Re: ICU_LOCALE set database default icu collation but not working as intended.

From: "Daniel Verite" <daniel(at)manitou-mail(dot)org>
To: "jian he" <jian(dot)universality(at)gmail(dot)com>
Cc: pgsql-hackers(at)postgresql(dot)org
Subject: Re: ICU_LOCALE set database default icu collation but not working as intended.
Date: 2022-05-28 17:18:51
Message-ID: bc2db8c6-dcf8-495b-bdf9-3224a75ddd9a@manitou-mail.org
Views: Raw Message | Whole Thread | Download mbox | Resend email
Thread:
Lists: pgsql-hackers

jian he wrote:

> - dbicu3, ICU_LOCALE 'en-u-kr-latn-digit-kf-upper-kn-true' seems
> 'kf-upper' not grouped strings beginning with character 'A' together?

You seem to expect that the sort algorithm takes characters
from left to right, and when it compares 'A' and 'a', it will
sort the string with the 'A' before, no matter what other
characters are in the rest of the string.
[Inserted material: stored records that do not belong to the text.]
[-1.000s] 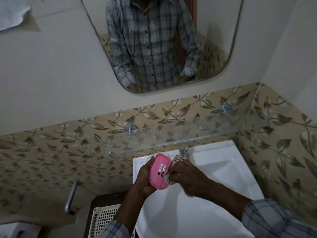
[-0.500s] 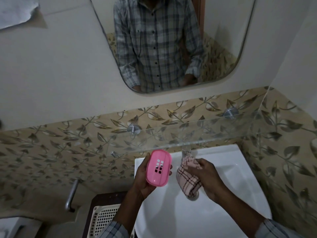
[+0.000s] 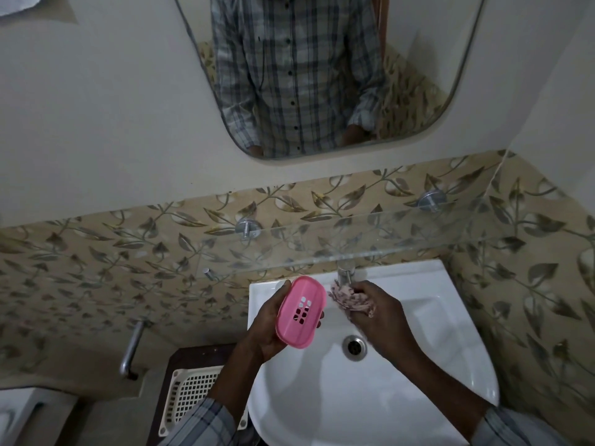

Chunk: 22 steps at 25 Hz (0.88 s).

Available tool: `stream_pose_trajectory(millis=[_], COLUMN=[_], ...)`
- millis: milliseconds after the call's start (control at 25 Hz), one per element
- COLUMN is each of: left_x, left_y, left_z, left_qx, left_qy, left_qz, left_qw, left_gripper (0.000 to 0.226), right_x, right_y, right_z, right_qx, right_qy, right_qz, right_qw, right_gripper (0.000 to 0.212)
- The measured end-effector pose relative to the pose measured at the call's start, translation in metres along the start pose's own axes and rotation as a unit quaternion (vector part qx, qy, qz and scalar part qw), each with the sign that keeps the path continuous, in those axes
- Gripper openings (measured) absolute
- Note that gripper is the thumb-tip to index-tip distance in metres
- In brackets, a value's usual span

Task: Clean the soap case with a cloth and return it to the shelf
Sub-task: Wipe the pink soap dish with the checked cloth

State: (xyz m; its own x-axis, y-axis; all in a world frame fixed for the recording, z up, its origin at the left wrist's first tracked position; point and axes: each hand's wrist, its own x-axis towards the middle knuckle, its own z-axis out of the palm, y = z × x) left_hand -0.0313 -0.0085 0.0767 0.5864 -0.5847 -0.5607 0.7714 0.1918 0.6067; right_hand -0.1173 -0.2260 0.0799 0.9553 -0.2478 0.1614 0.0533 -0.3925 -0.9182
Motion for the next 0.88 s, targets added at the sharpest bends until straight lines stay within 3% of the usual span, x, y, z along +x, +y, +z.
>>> stream_pose_trajectory(millis=[80,120,200,280,360,480,600,680,800,880], left_x=[0.001,0.002,0.003,0.002,0.0,-0.001,-0.003,-0.002,0.004,0.007], left_y=[0.003,0.004,0.005,0.004,0.006,0.018,0.015,0.007,-0.003,-0.014], left_z=[0.007,0.01,0.016,0.019,0.022,0.025,0.025,0.027,0.039,0.045], left_qx=[0.006,0.007,-0.005,-0.012,-0.015,-0.037,-0.024,-0.029,-0.047,-0.023], left_qy=[0.007,0.007,0.01,0.011,0.001,0.006,0.061,0.089,0.152,0.194], left_qz=[-0.025,-0.035,-0.045,-0.061,-0.066,-0.052,-0.049,-0.037,0.016,0.063], left_qw=[1.0,0.999,0.999,0.998,0.998,0.998,0.997,0.995,0.987,0.979], left_gripper=[0.069,0.069,0.069,0.069,0.066,0.06,0.061,0.061,0.054,0.052], right_x=[0.012,0.015,0.007,0.0,0.008,0.003,-0.013,-0.001,-0.008,-0.024], right_y=[0.0,0.002,0.01,0.022,0.028,0.023,0.016,0.014,0.0,-0.024], right_z=[0.005,0.01,0.023,0.026,0.021,0.036,0.046,0.034,0.039,0.053], right_qx=[-0.175,-0.21,-0.224,-0.249,-0.263,-0.238,-0.243,-0.249,-0.25,-0.122], right_qy=[0.017,0.008,-0.047,-0.145,-0.165,-0.096,-0.155,-0.113,-0.069,-0.116], right_qz=[-0.238,-0.294,-0.353,-0.434,-0.472,-0.383,-0.405,-0.381,-0.284,-0.126], right_qw=[0.955,0.933,0.907,0.853,0.825,0.887,0.868,0.883,0.923,0.978], right_gripper=[0.034,0.032,0.032,0.037,0.035,0.041,0.047,0.046,0.029,0.014])
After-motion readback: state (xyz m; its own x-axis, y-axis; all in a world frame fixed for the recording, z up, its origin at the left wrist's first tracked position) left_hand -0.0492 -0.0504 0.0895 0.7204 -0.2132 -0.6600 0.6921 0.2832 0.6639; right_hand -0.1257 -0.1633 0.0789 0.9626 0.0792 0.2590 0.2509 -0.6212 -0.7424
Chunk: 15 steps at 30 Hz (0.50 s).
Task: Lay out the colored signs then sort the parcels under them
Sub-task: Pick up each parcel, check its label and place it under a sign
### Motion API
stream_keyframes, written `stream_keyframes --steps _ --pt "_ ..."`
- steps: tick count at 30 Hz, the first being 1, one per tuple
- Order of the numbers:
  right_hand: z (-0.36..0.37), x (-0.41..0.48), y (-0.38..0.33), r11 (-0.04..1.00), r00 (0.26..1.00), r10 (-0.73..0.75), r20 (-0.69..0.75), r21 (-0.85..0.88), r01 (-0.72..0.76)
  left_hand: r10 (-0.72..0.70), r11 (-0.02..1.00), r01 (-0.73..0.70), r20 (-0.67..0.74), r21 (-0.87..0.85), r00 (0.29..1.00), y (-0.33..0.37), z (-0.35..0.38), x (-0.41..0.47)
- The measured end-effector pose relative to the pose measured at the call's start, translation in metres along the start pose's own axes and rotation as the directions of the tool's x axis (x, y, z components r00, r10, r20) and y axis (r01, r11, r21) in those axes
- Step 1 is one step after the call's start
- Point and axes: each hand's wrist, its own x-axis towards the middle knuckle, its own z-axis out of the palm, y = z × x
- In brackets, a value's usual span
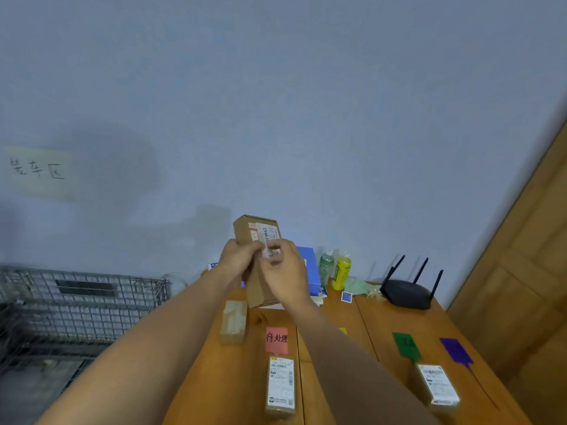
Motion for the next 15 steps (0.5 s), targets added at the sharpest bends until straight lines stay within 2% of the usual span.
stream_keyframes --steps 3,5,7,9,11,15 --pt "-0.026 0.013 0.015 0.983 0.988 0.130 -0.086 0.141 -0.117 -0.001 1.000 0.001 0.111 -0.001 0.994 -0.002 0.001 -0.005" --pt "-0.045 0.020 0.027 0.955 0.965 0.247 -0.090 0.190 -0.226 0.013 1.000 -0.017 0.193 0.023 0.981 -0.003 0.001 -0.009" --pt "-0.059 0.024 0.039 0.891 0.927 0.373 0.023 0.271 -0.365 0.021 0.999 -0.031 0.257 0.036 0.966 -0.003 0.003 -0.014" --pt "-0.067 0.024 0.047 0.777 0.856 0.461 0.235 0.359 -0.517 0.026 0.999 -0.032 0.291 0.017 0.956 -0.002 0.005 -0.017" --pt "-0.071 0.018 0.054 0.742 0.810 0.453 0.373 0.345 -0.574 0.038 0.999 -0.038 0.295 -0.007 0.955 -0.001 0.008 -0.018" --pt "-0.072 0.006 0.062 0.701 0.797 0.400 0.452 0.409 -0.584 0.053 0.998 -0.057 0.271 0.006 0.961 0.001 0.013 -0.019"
I don't think that's what kf-upper does. I think kf-upper kicks in
only for strings that are identical at the secondary level.
In your example, its effect is to make 'A 70' sort before
'a 70' . The other strings are unaffected.

> - dbicu4, ICU_LOCALE 'en-u-kr-latn-digit-kn-true' since upper/lower not
> explicitly mentioned, and since the collation is deterministic, so
> character 'A' should be grouped together first then do the numeric value

The deterministic property is only relevant when strings are compared equal
by ICU. Since your collations use the default strength setting (tertiary)
and the strings in your example are all different at this level,
the fact that the collation is deterministic does not play a role in
the results.

Besides, the TR35 doc says for "kn" (numeric ordering)

"If set to on, any sequence of Decimal Digits (General_Category = Nd in
the [UAX44]) is sorted at a primary level with its numeric value"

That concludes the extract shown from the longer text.